What to work on ▸ Look over the lines below. Report each one that includes the string "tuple".

── Data records ──

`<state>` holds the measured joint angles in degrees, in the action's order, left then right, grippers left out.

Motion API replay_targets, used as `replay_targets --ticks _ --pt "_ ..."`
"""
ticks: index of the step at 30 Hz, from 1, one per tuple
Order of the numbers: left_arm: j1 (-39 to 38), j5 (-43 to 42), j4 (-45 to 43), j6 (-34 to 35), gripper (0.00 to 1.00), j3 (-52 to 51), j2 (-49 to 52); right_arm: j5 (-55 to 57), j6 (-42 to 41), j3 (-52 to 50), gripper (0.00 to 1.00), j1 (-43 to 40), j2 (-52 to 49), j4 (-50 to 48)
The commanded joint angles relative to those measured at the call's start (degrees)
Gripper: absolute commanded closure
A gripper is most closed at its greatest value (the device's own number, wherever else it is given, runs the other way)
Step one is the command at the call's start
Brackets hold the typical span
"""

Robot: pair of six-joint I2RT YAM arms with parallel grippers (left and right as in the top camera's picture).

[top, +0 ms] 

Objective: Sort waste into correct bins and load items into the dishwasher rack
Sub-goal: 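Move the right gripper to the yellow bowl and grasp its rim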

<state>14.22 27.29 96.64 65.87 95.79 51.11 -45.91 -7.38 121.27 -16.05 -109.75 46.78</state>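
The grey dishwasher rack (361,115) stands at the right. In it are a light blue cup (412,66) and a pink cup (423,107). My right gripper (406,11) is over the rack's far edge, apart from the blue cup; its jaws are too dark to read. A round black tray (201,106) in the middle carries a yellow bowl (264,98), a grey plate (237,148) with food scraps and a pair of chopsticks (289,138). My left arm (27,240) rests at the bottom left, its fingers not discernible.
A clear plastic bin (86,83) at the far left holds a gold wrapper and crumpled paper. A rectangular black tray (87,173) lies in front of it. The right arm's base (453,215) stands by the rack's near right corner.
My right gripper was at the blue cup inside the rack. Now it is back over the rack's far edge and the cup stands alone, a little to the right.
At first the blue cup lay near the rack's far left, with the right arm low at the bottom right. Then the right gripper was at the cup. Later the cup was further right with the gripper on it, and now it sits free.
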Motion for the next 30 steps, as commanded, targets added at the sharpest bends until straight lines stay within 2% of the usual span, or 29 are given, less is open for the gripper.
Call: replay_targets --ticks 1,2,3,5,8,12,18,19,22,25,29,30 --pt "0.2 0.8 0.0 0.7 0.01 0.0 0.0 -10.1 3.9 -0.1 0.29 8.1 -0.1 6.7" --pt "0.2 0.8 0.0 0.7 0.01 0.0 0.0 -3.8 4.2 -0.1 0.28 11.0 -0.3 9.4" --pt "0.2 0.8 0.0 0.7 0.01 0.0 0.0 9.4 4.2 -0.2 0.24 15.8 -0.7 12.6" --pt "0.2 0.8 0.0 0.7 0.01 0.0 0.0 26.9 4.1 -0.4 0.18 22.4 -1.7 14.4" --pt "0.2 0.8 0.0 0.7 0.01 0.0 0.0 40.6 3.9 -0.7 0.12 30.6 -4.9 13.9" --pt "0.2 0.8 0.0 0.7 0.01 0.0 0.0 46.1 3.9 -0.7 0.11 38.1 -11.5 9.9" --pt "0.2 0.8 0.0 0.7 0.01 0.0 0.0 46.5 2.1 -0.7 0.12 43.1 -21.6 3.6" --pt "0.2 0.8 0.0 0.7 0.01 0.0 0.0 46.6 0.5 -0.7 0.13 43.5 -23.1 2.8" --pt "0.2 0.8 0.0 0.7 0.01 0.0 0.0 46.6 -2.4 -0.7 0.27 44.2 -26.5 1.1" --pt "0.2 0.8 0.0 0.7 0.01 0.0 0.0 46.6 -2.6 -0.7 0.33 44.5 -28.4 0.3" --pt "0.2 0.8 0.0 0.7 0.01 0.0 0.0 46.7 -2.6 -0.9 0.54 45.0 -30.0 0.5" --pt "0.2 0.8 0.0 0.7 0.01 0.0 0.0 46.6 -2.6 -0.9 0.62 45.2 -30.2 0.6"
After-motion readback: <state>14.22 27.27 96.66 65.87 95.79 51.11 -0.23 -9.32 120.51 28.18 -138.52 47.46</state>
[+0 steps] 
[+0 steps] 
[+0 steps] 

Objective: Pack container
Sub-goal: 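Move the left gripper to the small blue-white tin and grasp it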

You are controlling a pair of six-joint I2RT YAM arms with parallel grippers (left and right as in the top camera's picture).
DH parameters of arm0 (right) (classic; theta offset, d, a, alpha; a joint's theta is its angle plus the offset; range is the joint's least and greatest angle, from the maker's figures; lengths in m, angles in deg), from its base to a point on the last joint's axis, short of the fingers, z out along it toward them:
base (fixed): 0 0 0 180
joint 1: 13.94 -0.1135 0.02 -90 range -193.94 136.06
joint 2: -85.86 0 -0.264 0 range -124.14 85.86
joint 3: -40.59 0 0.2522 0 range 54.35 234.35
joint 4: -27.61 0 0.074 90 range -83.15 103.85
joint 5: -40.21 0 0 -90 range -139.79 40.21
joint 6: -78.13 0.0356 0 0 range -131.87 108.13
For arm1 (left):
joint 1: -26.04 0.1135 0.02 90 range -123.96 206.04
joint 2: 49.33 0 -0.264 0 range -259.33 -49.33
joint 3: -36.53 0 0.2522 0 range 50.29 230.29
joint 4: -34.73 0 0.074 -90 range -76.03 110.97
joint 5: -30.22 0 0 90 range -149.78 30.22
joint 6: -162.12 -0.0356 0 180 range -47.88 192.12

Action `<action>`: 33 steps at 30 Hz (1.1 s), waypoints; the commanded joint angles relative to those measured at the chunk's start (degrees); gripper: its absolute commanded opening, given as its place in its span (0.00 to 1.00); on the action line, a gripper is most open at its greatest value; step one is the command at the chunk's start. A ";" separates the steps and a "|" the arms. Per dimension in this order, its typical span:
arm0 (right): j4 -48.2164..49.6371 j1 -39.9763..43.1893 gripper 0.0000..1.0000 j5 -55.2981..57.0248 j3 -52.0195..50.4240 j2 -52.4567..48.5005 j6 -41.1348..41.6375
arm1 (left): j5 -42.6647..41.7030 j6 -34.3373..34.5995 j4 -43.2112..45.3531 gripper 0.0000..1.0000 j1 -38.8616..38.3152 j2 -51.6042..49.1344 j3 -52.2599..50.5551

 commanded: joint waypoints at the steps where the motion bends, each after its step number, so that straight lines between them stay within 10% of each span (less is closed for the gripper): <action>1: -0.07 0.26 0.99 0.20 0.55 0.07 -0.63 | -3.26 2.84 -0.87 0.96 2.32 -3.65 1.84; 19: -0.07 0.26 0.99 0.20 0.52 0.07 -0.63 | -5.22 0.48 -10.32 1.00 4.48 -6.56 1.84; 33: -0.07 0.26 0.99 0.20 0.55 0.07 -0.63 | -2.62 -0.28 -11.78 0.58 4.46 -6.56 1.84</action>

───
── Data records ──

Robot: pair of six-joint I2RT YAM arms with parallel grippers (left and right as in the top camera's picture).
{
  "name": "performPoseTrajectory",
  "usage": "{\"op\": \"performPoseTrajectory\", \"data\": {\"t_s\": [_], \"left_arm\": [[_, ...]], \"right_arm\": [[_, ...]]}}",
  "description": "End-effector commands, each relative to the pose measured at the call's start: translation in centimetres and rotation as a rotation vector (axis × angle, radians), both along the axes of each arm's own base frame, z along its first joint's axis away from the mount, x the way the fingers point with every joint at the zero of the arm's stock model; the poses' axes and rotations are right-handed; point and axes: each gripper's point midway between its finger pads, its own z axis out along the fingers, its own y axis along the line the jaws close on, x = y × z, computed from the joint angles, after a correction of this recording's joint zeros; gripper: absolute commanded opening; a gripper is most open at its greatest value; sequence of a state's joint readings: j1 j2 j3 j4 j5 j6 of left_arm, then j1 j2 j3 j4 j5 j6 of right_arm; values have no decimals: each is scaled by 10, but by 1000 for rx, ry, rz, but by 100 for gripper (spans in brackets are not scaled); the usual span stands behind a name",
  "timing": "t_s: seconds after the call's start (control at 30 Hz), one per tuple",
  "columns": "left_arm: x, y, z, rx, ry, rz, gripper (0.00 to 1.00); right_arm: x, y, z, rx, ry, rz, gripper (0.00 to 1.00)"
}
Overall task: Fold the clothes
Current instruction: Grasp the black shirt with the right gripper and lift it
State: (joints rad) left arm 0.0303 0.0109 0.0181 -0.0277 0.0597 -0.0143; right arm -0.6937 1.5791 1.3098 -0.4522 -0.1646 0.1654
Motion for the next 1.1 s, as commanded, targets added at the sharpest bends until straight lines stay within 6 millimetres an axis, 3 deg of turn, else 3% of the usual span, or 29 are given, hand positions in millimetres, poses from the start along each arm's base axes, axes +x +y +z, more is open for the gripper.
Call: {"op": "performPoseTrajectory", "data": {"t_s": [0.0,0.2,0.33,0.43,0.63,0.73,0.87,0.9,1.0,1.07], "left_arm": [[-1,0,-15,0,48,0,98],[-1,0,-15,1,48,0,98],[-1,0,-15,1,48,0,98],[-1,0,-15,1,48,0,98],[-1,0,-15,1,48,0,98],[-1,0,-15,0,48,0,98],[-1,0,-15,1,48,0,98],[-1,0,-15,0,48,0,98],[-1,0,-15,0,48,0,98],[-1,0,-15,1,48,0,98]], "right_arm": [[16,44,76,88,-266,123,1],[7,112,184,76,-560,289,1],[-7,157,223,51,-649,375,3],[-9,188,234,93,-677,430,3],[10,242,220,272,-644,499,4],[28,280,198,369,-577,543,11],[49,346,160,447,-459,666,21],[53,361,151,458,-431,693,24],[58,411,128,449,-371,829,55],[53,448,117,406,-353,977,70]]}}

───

Task output ▸
ticks: index of the step at 30 Hz, from 1, one per tuple
  "timing": "t_s: seconds after the call's start (control at 30 Hz), one per tuple",

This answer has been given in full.